> _Brief_: The answer must be an exact reprint of the lines from the one with "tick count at" through the final line of the data, with no pictures included.

> _Dataset excerpts_:
--

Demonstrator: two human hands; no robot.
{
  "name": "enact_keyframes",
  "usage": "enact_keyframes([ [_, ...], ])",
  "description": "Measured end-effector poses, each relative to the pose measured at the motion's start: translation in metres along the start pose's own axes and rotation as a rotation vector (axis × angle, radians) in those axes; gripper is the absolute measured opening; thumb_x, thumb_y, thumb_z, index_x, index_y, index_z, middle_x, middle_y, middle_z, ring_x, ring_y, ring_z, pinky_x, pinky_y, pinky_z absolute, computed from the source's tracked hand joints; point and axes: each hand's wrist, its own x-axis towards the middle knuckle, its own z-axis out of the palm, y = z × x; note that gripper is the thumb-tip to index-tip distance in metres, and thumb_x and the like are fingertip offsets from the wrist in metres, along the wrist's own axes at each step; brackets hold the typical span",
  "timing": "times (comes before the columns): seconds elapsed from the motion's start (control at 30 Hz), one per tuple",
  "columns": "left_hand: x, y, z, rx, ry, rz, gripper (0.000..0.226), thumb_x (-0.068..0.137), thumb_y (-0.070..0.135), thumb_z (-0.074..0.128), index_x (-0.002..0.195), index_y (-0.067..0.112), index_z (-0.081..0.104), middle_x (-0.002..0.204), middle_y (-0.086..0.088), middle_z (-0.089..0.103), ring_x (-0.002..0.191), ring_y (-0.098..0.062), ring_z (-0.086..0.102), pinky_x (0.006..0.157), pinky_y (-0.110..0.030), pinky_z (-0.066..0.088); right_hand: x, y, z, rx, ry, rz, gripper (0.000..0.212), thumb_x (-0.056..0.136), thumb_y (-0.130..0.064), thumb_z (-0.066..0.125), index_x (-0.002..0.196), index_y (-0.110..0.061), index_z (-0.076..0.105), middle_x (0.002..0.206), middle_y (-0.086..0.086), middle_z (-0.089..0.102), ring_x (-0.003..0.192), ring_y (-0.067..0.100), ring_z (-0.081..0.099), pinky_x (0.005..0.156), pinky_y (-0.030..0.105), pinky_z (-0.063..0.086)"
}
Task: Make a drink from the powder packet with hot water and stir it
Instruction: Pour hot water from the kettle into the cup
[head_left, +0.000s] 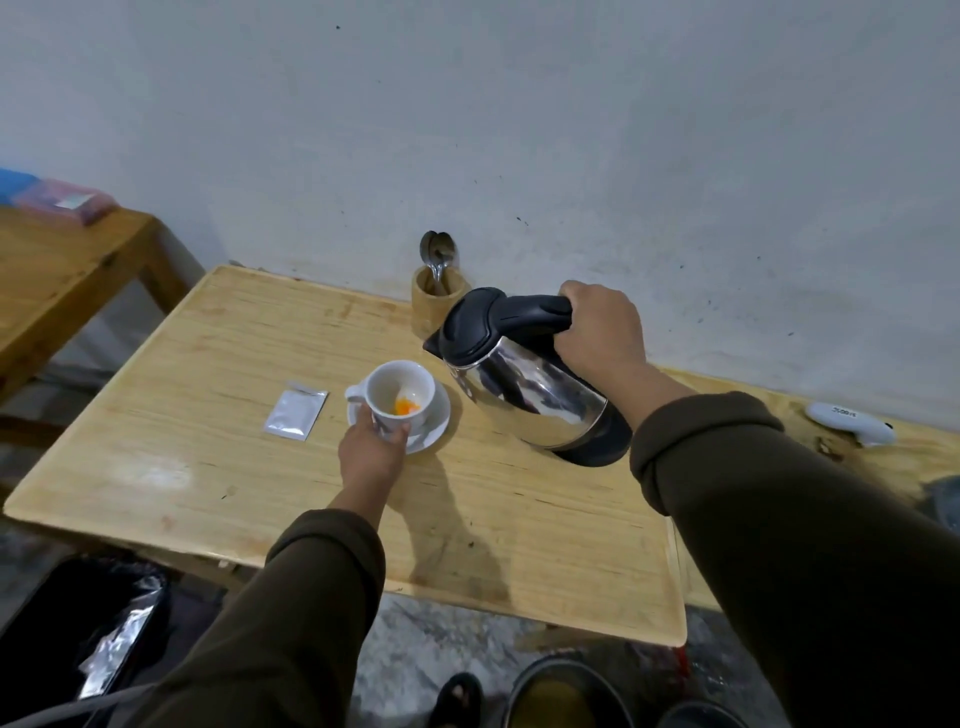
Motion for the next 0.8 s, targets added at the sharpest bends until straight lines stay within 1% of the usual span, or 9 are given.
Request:
enact_keyframes([
  [0.13,0.002,-0.001,-0.001,0.006,-0.010,0.005,0.057,0.091,0.037,0.055,0.141,0.014,0.038,0.124,-0.016,0.062,0.116,-0.036,0.057,0.091,-0.039,0.044,0.004,-0.012,-0.005,-0.081,-0.043,-0.051,0.015,0.082,-0.001,0.053,0.085,-0.013,0.044,0.081,0.007,0.049,0.076,0.025,0.046,0.066,0.031,0.035],
  [0.2,0.002,-0.001,-0.001,0.021,-0.010,0.007,0.057,0.091,0.037,0.054,0.140,0.014,0.037,0.124,-0.016,0.062,0.116,-0.036,0.057,0.089,-0.037,0.043,0.006,-0.017,-0.007,-0.115,-0.058,-0.071,0.013,0.082,0.000,0.052,0.092,-0.009,0.051,0.083,0.008,0.049,0.076,0.025,0.044,0.067,0.032,0.034],
  [0.27,0.002,-0.002,0.000,0.028,-0.011,0.000,0.059,0.092,0.038,0.053,0.142,0.014,0.036,0.125,-0.016,0.062,0.116,-0.036,0.057,0.088,-0.037,0.043,0.008,-0.023,-0.008,-0.154,-0.066,-0.092,0.020,0.083,-0.001,0.052,0.102,-0.006,0.055,0.086,0.011,0.053,0.077,0.026,0.044,0.068,0.033,0.035],
  [0.43,0.002,-0.001,-0.001,0.026,-0.018,-0.015,0.062,0.092,0.039,0.052,0.145,0.014,0.033,0.129,-0.016,0.060,0.120,-0.035,0.055,0.092,-0.039,0.044,0.007,-0.032,-0.007,-0.220,-0.098,-0.127,0.022,0.085,-0.003,0.053,0.106,-0.008,0.055,0.099,0.014,0.062,0.083,0.029,0.052,0.074,0.034,0.038],
  [0.53,0.002,-0.002,-0.003,0.041,-0.025,-0.010,0.063,0.093,0.040,0.051,0.146,0.015,0.031,0.129,-0.015,0.060,0.121,-0.034,0.054,0.094,-0.038,0.043,0.007,-0.036,-0.005,-0.254,-0.111,-0.137,0.022,0.086,-0.005,0.053,0.108,-0.008,0.054,0.092,0.014,0.056,0.077,0.025,0.044,0.073,0.033,0.036],
  [0.6,0.002,-0.003,-0.004,0.058,-0.035,-0.006,0.062,0.093,0.040,0.051,0.146,0.016,0.031,0.129,-0.014,0.060,0.121,-0.034,0.054,0.094,-0.038,0.043,0.007,-0.039,-0.004,-0.279,-0.118,-0.145,0.022,0.087,-0.005,0.053,0.109,-0.009,0.054,0.085,0.009,0.047,0.076,0.025,0.043,0.073,0.033,0.036],
  [0.67,0.003,-0.004,-0.005,0.077,-0.047,0.001,0.061,0.093,0.041,0.050,0.145,0.015,0.032,0.129,-0.013,0.061,0.121,-0.034,0.055,0.095,-0.038,0.043,0.006,-0.040,-0.003,-0.293,-0.114,-0.153,0.022,0.088,-0.006,0.053,0.110,-0.009,0.054,0.084,0.008,0.045,0.076,0.024,0.044,0.075,0.034,0.040],
  [0.73,0.004,-0.003,-0.007,0.099,-0.062,0.008,0.061,0.094,0.041,0.048,0.145,0.014,0.031,0.130,-0.013,0.061,0.121,-0.033,0.055,0.095,-0.037,0.043,0.005,-0.042,-0.003,-0.302,-0.112,-0.157,0.022,0.089,-0.006,0.053,0.111,-0.009,0.054,0.087,0.010,0.051,0.076,0.024,0.044,0.079,0.035,0.043],
  [0.8,0.004,-0.003,-0.009,0.106,-0.072,0.012,0.060,0.094,0.041,0.048,0.146,0.015,0.030,0.131,-0.013,0.060,0.123,-0.033,0.054,0.096,-0.037,0.042,0.005,-0.043,-0.003,-0.306,-0.116,-0.159,0.023,0.089,-0.006,0.053,0.112,-0.008,0.054,0.097,0.013,0.059,0.081,0.027,0.050,0.082,0.035,0.044],
])
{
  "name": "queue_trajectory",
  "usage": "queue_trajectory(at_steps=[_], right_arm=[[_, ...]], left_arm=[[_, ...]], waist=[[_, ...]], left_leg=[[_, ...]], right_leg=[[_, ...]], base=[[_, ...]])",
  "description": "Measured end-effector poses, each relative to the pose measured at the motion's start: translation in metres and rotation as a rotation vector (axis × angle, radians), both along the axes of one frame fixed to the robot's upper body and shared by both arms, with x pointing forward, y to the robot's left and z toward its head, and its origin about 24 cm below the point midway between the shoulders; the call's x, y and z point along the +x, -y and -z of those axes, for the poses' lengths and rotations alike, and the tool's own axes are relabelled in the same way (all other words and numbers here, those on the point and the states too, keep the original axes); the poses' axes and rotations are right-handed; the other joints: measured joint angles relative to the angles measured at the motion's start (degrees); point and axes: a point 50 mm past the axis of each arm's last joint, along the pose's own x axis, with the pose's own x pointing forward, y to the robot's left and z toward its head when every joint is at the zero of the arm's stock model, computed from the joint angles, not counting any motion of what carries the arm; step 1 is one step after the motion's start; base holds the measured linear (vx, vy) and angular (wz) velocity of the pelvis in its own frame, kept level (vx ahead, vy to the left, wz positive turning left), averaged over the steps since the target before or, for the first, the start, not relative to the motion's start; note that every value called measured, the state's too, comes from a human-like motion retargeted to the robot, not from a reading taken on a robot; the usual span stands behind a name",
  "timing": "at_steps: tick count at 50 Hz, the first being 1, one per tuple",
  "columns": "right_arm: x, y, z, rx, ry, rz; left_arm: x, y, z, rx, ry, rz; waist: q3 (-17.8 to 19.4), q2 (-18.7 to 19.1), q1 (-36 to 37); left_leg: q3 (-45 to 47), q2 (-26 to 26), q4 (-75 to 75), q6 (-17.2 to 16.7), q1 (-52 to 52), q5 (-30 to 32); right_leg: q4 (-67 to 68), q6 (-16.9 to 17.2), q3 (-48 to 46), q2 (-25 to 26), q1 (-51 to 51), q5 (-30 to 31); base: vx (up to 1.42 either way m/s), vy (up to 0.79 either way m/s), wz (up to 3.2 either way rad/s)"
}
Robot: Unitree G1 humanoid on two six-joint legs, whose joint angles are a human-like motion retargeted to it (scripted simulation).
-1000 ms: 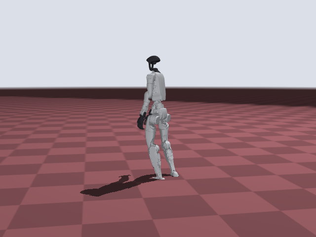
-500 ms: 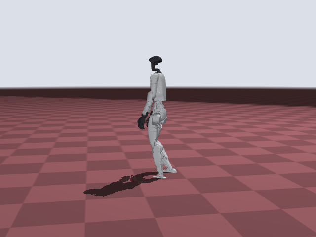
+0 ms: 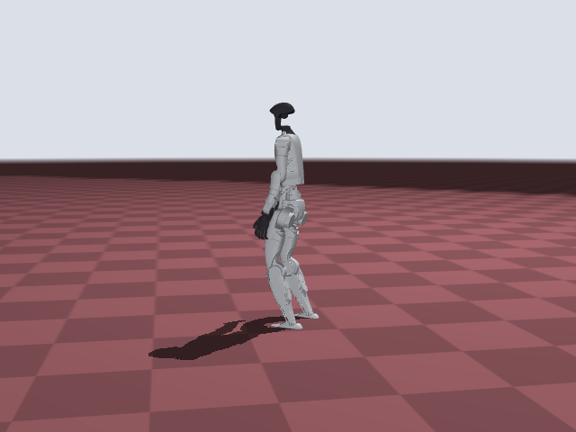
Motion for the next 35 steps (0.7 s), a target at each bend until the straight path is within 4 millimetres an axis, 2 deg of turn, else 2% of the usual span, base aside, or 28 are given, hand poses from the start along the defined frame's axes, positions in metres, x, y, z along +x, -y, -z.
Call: queue_trajectory(at_steps=[10, 22, 35], right_arm=[[0.006, -0.002, -0.002, -0.004, 0.027, -0.017], [0.012, 0.005, -0.006, -0.039, 0.041, -0.079], [0.018, 0.006, -0.009, -0.049, 0.050, -0.100]], left_arm=[[-0.004, 0.001, 0.002, 0.007, -0.014, -0.029], [0.000, 0.013, 0.002, -0.013, -0.002, 0.006], [0.004, 0.015, 0.001, -0.011, 0.001, 0.044]], waist=[[0.0, 1.8, -0.7], [-0.2, 2.1, -2.2], [-0.2, 2.8, -2.4]], left_leg=[[2.2, 3.0, 2.8, 0.7, -1.4, -1.8], [3.6, 3.1, -1.0, 1.4, -1.3, -0.6], [3.7, 4.0, -1.5, 1.3, -3.0, -0.1]], right_leg=[[-2.5, 0.3, -0.2, 2.5, 0.2, 1.0], [-4.2, 0.8, 0.6, 2.4, -1.1, 2.4], [-6.2, 0.7, 0.4, 3.3, -2.3, 3.8]], base=[[0.00, -0.01, -0.02], [0.00, 0.00, 0.00], [0.00, 0.00, 0.00]])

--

> _Answer to the problem_:
  "timing": "at_steps: tick count at 50 Hz, the first being 1, one per tuple",
  "columns": "right_arm: x, y, z, rx, ry, rz; left_arm: x, y, z, rx, ry, rz; waist: q3 (-17.8 to 19.4), q2 (-18.7 to 19.1), q1 (-36 to 37); left_leg: q3 (-45 to 47), q2 (-26 to 26), q4 (-75 to 75), q6 (-17.2 to 16.7), q1 (-52 to 52), q5 (-30 to 32); right_leg: q4 (-67 to 68), q6 (-16.9 to 17.2), q3 (-48 to 46), q2 (-25 to 26), q1 (-51 to 51), q5 (-30 to 31); base: vx (up to 1.42 either way m/s), vy (up to 0.79 either way m/s), wz (up to 3.2 either way rad/s)"
}
Robot: Unitree G1 humanoid on two six-joint legs, whose joint angles are a human-like motion retargeted to it (scripted simulation).
-1000 ms: 
-500 ms: 
+0 ms: 
Motion for the next 35 steps (0.7 s), a target at each bend until the straight path is within 4 millimetres an axis, 2 deg of turn, else 2% of the usual span, base aside, or 28 are given, hand poses from the start along the defined frame's axes, positions in metres, x, y, z along +x, -y, -z.
Call: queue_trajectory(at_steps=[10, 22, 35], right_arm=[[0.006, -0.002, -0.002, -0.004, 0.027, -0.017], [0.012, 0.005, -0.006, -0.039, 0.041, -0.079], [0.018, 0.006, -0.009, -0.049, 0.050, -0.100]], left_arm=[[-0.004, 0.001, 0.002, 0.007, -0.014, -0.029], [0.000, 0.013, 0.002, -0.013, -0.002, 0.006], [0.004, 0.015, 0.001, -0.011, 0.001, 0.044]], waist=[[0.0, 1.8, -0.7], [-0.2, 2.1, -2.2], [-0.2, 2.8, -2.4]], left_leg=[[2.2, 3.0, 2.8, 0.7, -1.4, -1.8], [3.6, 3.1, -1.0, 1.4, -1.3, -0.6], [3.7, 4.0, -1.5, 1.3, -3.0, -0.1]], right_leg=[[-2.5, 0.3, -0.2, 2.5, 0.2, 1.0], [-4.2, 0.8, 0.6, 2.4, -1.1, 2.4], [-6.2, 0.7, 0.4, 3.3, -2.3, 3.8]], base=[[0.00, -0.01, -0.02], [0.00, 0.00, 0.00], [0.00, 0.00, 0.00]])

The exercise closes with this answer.